(Collected data entries)

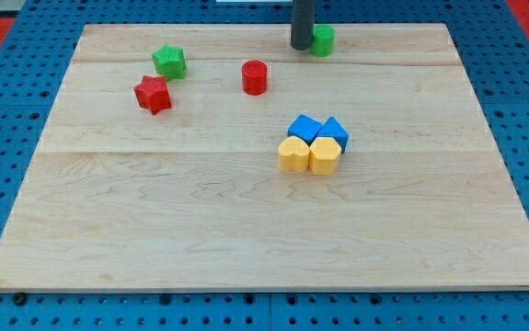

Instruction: Move the green circle towards top right

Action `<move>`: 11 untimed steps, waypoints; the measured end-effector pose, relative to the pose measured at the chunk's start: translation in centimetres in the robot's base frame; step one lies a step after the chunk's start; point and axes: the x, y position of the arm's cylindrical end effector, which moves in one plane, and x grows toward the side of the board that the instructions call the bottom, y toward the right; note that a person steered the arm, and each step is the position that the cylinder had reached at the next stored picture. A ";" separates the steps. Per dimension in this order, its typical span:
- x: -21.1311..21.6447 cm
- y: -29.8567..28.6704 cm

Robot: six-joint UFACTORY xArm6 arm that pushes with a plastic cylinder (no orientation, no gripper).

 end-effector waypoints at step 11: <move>0.3 3.3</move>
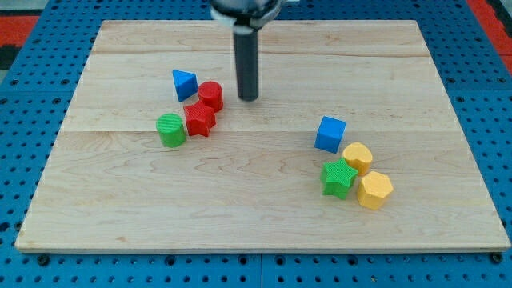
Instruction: Move the red circle away from the red star
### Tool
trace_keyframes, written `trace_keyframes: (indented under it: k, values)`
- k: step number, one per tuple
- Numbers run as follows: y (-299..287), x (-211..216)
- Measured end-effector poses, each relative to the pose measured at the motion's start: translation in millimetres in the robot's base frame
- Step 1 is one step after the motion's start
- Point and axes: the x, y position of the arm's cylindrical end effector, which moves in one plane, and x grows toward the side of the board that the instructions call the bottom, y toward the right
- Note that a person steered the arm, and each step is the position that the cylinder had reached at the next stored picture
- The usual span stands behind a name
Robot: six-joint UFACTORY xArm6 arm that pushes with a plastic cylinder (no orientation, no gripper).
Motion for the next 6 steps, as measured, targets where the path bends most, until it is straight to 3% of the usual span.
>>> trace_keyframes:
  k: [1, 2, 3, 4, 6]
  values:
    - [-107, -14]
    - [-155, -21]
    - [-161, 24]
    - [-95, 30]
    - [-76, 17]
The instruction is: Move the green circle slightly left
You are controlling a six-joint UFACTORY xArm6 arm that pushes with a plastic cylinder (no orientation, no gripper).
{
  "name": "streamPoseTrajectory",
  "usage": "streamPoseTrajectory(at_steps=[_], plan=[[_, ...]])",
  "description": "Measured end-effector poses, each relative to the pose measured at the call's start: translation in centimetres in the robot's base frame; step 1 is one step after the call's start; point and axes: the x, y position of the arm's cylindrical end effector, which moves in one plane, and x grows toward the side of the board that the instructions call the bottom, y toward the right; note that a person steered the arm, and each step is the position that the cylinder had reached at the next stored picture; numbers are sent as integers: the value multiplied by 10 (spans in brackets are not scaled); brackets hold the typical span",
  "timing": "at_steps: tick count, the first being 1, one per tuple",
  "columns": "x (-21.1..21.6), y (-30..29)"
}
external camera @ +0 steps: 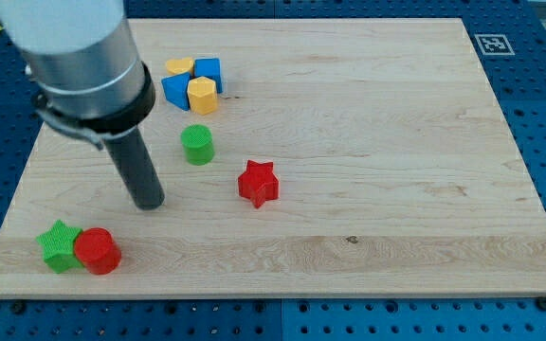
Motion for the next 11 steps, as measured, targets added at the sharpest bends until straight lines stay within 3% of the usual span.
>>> streamPoseTrajectory(at_steps=[2, 5, 6, 7, 8, 9, 11], plan=[[-60, -4], [-77, 69], [-102, 77], [-119, 128], [-107, 166], [-86, 166], [-64, 120]])
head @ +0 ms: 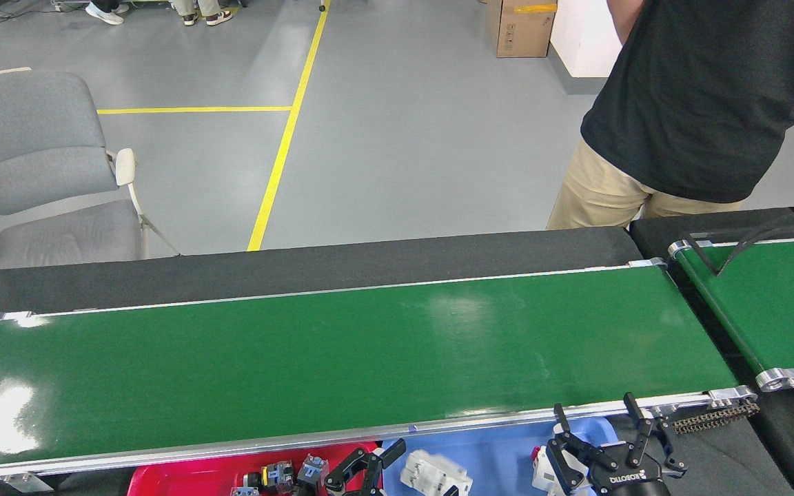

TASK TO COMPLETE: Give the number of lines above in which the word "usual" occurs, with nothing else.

THE ANSWER: 3